Nothing but a full, exact copy of the data is needed.

■ ■ ■ ■ ■

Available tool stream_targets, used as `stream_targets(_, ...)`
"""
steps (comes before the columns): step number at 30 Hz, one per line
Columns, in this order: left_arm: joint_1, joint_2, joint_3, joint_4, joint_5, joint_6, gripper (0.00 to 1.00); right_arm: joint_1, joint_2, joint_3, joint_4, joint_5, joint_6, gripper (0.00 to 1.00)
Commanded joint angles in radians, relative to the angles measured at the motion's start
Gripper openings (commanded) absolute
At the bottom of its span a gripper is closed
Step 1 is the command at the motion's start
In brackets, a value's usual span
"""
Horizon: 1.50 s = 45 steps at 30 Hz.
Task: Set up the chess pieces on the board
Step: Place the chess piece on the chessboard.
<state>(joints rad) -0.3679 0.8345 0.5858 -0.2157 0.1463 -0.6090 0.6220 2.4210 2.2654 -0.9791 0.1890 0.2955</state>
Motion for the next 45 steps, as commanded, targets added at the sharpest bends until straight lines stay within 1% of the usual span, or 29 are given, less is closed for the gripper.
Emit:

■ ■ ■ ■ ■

= Result for this task =
Available tool stream_targets, used as `stream_targets(_, ...)`
"""
steps (comes before the columns): step number at 30 Hz, one per line
Columns, in this order: left_arm: joint_1, joint_2, joint_3, joint_4, joint_5, joint_6, gripper (0.00 to 1.00); right_arm: joint_1, joint_2, joint_3, joint_4, joint_5, joint_6, gripper (0.00 to 1.00)
Commanded joint angles in radians, relative to the angles measured at the motion's start
Gripper openings (commanded) absolute
At the bottom of its span a gripper is closed
Step 1 is the command at the motion's start
In brackets, a value's usual span
"""
Horizon: 1.50 s = 45 steps at 30 Hz.
Task: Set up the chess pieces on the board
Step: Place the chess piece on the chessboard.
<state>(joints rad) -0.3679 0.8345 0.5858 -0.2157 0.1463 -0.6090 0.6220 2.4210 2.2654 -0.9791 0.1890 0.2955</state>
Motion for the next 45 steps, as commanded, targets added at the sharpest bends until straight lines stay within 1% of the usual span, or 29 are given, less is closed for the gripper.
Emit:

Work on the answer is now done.